Voir aussi PART I of Honest Services after Killing v. U.S.: Less Is Still More, PART II of Honest Services after Killing v. U.S.: Less Is Still More et PART III of Honest Services after Killing v. U.S.: Less Is Still More





It did not take long for members of Congress to react to Skilling. On September 28, 2010, the Senate Judiciary Committee held hearings on the effect of the Skilling decision, which Senator Patrick Leahy described as “another in series of cases in which the Supreme Court appears to have undermined Congressional efforts to protect hardworking Americans from powerful interests.”[1]

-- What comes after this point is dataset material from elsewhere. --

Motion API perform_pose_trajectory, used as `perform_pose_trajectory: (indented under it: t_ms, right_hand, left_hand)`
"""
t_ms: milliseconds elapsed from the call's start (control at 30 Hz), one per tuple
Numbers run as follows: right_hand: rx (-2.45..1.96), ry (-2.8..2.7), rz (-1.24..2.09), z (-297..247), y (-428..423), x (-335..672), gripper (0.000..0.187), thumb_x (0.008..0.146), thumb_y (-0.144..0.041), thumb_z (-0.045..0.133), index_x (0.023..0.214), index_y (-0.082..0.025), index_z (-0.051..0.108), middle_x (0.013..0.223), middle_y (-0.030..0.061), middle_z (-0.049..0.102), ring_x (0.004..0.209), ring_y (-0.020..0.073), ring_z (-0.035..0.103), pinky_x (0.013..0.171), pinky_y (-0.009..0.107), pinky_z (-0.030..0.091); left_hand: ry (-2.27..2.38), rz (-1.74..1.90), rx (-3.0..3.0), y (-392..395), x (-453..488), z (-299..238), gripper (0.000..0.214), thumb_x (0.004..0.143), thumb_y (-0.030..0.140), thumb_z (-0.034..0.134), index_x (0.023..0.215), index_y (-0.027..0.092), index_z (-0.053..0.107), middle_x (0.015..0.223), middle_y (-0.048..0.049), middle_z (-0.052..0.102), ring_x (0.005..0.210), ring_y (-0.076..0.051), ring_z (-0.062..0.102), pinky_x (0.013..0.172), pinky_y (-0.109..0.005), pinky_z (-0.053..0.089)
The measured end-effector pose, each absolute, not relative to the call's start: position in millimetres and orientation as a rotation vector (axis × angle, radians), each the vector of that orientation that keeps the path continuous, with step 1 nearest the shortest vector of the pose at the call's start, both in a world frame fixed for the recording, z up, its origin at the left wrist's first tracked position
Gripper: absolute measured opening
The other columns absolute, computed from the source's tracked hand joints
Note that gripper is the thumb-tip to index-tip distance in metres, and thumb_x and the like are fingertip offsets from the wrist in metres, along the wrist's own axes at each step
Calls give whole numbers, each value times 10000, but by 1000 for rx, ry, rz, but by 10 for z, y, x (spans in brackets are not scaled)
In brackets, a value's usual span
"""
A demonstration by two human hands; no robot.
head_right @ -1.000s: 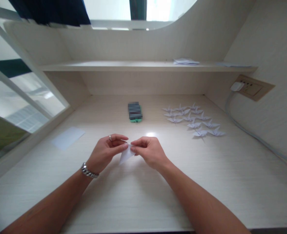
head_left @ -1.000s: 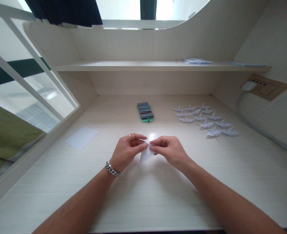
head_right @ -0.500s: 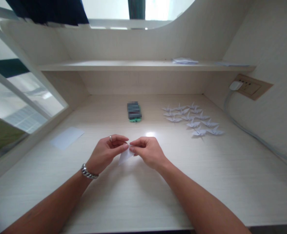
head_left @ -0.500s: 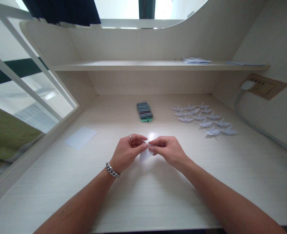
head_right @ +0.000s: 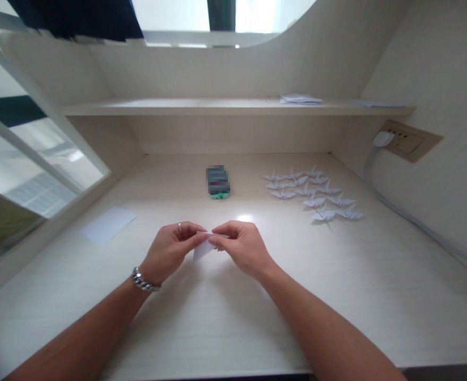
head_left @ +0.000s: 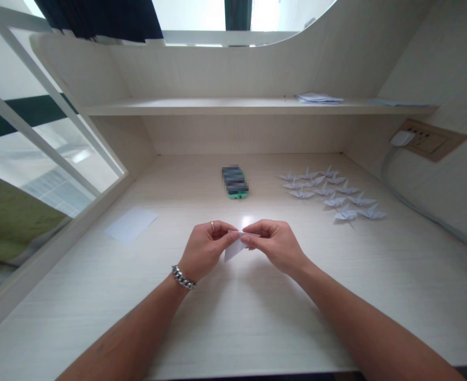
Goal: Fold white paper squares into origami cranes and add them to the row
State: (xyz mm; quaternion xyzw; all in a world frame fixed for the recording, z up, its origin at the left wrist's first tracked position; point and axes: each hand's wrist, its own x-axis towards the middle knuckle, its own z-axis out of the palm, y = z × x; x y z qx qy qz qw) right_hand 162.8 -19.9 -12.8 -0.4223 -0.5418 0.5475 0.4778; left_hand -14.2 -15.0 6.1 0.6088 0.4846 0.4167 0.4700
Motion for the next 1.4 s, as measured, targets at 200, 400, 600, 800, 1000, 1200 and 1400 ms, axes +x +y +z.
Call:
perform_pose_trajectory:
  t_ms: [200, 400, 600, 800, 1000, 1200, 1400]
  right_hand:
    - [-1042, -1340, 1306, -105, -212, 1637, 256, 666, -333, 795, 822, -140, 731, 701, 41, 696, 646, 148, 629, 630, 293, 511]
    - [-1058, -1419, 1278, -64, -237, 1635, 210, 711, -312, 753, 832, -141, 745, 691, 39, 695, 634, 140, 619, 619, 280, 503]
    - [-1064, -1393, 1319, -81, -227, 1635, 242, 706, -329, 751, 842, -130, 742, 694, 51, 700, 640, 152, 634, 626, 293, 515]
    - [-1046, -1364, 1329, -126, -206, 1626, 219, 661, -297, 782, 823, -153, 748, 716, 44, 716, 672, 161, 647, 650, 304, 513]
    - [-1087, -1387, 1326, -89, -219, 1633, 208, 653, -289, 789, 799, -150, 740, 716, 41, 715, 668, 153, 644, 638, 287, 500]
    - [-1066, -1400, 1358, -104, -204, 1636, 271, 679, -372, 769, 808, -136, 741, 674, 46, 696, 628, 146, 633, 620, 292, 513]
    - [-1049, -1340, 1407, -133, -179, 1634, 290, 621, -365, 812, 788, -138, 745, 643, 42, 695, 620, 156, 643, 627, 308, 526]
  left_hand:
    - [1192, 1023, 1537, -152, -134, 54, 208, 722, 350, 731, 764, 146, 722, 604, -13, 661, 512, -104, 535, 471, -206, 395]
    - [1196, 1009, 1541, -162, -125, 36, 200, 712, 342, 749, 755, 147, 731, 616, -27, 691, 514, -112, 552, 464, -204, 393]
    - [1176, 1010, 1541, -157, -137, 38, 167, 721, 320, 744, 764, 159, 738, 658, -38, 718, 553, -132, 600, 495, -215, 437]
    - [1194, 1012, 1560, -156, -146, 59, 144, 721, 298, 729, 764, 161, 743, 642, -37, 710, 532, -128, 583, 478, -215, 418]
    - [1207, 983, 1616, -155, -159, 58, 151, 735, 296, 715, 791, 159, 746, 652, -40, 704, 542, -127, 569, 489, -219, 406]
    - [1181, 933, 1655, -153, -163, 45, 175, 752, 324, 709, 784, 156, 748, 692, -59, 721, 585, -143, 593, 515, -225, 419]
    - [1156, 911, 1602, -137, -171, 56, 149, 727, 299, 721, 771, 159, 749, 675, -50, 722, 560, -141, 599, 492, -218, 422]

During the hearing, Professor Michael Seigel testified that while “few experts would take issue” with Skilling’s holding that the concept of honest services was constitutionally vague, the Court’s solution was “far from ideal.”[2] The statute “suffers from the very same ills as before.”[3] As an example, he noted that a DMV employee could be charged with an honest services violation for taking a $20 bribe to let an applicant cut in line.[4] Because Skilling did not clarify an authoritative definition of “bribery,” however, it remains unclear whether all bribery-related honest services charges require a quid pro quo. If they do, it may not be possible to use the statute to convict what would appear to be a clear deprivation of “honest services,” such as a state legislator who is secretly on the payroll of a corporation that has an interest in a wide variety of matters that are the constant subject of legislation, but to whom a clear quid pro quo is not provable.[5] Professor Seigel urged Congress to limit honest services fraud to “carefully circumscribed and well defined conduct that is of true federal significance.”[6]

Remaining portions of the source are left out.